First-Ever Transplants: Dead Donor Uteruses Give Infertile Women Hope Of Carrying Their Own Babies [Video]

The first-ever transplants of dead donor uteruses will be performed at the renowned Cleveland Clinic and will offer hope of pregnancy to women who suffer from uterine factor infertility. Women between the ages of 21 and 39, who were born without a uterus, had a hysterectomy or have a uterus that no longer functions will be candidates.

One year ago, the world’s first successful birth following a live donor transplant procedure occurred in Sweden. On Thursday, Cleveland Clinic announced a research study on first-ever uterus transplants from deceased donors to 10 women. The New York Times noted the first operation will take place within the next three months.

The surgery will be based on techniques used by a team of surgeons at Sweden’s University of Gothenburg where nine uterus transplants were performed resulting in five pregnancies and four live births. Two of the nine women had to have the uteruses removed, one due to blood clots and other due to a chronic infection. Surgical methods in Sweden involved live donors who were close relatives, including a mother-to-daughter transplant, noted the Guardian.

The Clevland doctors will use deceased donors to minimize risk. According to director of organ transplant surgery, Dr. Andreas G. Tzakis, the complications for a live donor are greater than with a hysterectomy, because surgeons also have to remove part of the donor’s vagina and attached tissue, which will be placed in the recipient. Blood vessels have to be separated without harming the donor.

“You have to work near vital organs. The uterine vessels are wound around the ureters, which carry urine from the kidneys to the bladder. They’re like worms wrapped around a tube. It’s very tedious to separate them. With deceased donors, there is no need to worry about injuries.”

According to a Cleveland Clinic News Wire release, patients will undergo a multi-step procedure which involves the stimulation of ovaries to produce multiple eggs. The eggs are then fertilized with a partner’s sperm and frozen. This is the normal in vitro fertilization process. The next step is searching for a donor whose next of kin signs a consent for donation. A donor uterus is implanted into the recipient, and it takes over 12 months for the uterus to heal. (Because the fallopian tubes are not connected to the transplanted uterus, a natural pregnancy is not possible.) After this, the frozen embryos are implanted into the patient one at at time, until she becomes pregnant. During the pregnancy, the woman takes anti-rejection drugs and is monitored by a high-risk obstetrical team. A cervical biopsy is performed monthly to check for organ donation. If all goes well, the woman will deliver a baby via cesarean, which prevents straining of the donor uterus.

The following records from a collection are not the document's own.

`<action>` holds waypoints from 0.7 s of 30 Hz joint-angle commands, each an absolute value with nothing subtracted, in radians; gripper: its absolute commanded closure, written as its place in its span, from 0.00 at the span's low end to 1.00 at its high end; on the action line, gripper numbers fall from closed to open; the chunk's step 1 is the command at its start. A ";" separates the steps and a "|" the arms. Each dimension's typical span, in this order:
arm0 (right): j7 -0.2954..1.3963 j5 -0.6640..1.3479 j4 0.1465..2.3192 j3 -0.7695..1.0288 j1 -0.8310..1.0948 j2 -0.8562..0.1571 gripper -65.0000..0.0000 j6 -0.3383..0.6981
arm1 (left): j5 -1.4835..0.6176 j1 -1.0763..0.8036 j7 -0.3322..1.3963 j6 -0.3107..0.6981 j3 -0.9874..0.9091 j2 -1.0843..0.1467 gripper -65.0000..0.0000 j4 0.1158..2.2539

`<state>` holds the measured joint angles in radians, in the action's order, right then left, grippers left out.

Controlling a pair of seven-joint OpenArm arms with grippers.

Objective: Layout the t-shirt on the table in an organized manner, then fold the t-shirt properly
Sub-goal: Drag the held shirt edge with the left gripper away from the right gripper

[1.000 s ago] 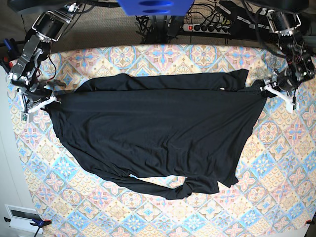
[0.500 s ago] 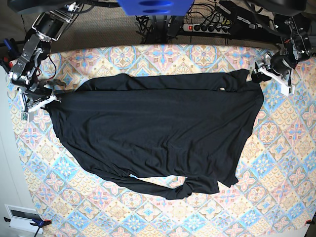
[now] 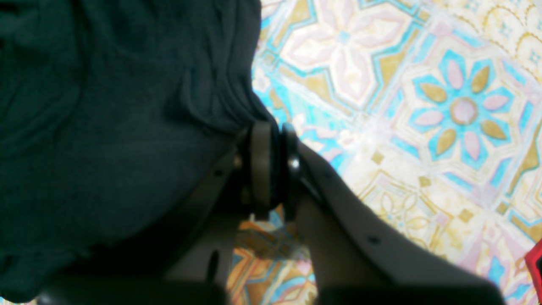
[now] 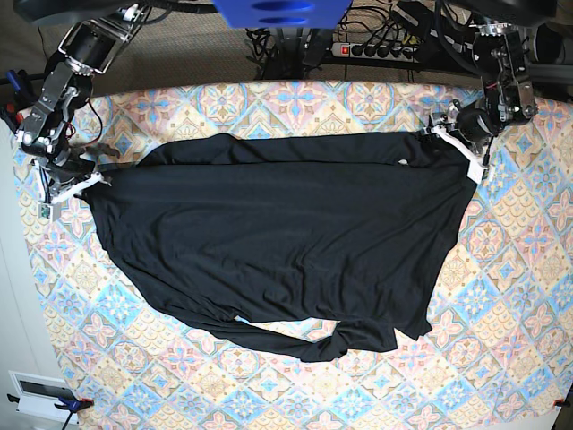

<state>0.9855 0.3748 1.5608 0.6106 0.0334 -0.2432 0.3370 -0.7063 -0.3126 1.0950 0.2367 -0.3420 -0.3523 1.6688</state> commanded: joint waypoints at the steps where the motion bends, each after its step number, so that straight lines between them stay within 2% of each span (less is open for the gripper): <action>1: 0.966 0.384 1.583 0.615 0.021 -0.263 1.00 0.338 | -0.704 -0.320 1.118 0.239 -0.321 -0.355 0.61 1.673; 5: 0.966 0.384 1.583 0.615 0.021 -0.263 1.00 0.338 | -0.714 -0.337 1.119 0.246 -0.302 -0.360 0.98 1.681; 6: 0.966 0.384 1.583 0.615 0.019 -0.263 1.00 0.338 | -0.714 -0.346 1.119 0.246 -0.303 -0.360 1.00 1.687; 14: 0.966 0.384 1.583 0.616 0.015 -0.263 1.00 0.338 | -0.811 -0.504 1.119 0.246 -0.305 -0.476 1.00 1.985; 21: 0.958 0.384 1.572 0.618 0.013 -0.263 1.00 0.338 | -1.227 -0.587 1.118 0.246 -0.349 -0.694 1.00 2.031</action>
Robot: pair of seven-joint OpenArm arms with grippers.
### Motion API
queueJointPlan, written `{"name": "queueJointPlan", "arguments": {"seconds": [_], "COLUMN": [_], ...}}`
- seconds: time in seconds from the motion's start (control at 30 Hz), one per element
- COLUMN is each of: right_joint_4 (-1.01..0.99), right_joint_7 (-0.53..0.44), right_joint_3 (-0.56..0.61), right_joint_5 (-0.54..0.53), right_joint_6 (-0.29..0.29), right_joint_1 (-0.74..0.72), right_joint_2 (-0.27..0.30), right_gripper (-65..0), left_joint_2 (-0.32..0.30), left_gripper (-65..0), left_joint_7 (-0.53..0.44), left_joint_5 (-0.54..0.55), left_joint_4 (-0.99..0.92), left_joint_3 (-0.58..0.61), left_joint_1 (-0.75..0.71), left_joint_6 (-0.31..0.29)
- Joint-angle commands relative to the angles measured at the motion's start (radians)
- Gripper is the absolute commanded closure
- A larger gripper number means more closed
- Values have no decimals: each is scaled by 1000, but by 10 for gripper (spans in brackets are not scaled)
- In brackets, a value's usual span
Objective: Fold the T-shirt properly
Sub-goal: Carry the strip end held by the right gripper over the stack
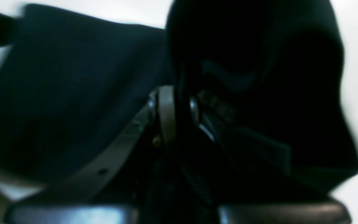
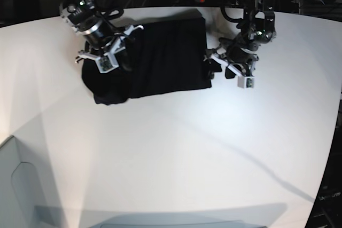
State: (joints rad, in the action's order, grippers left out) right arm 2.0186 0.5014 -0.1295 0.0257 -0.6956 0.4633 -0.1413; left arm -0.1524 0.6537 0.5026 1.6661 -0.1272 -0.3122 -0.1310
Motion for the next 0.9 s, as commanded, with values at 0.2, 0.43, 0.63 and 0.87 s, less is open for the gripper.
{"name": "queueJointPlan", "arguments": {"seconds": [0.2, 0.43, 0.63, 0.87], "right_joint_4": [20, -55, -131, -226], "right_joint_7": [-47, -43, 35, 41], "right_joint_3": [241, 351, 365, 423], "right_joint_5": [-25, -19, -20, -20], "right_joint_6": [-3, -3, -3, -3], "right_joint_1": [-4, -88, -145, -202], "right_joint_2": [6, 6, 7, 6], "right_gripper": [0, 0, 0, 0], "left_joint_2": [-5, -5, -9, -17], "left_gripper": [-435, -435, -435, -435], "left_joint_7": [30, 30, 30, 30], "left_joint_5": [-5, -5, -5, -3], "left_joint_4": [3, 3, 10, 98], "left_joint_3": [1, 1, -5, -32], "left_joint_1": [-5, -5, -12, -43], "left_joint_6": [12, 14, 14, 14]}}
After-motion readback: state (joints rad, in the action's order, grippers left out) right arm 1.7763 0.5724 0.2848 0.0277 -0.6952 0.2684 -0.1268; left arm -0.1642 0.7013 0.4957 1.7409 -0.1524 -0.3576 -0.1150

Unlike other transplant surgeries, the first-ever uterus transplants are ephemeral (temporary), which means after one or two babies, the woman will have a hysterectomy to remove the transplanted uterus. This is done to reduce long-term use of transplant medicines for a surgery that is optional. Another option is stopping the medicine and allowing the uterus to disintegrate.

Per The New York Times, Tzakis added that thousands of women with other transplanted organs, such as livers and kidneys, continue taking anti-rejection medicines through the pregnancy. They have a higher incidence of high blood pressure, and their babies are often smaller. However, it is unclear whether this is due to the drugs or underlying illness.

Prospective participants in the Cleveland study will be screened. Part of the criteria is having ovaries and being in a stable relationship. Interviews are conducted to determine if the women are being pressured to take part in the uterus transplant study. A psychological evaluation is also administered.

As in other studies, the first-ever uterus transplant patients will also be screened to determine whether they have social support, because those with strong support systems have better outcomes. Although participants don’t have to pay for the experimental procedure, financial resources factor in because they have to pay for food and housing while in Cleveland.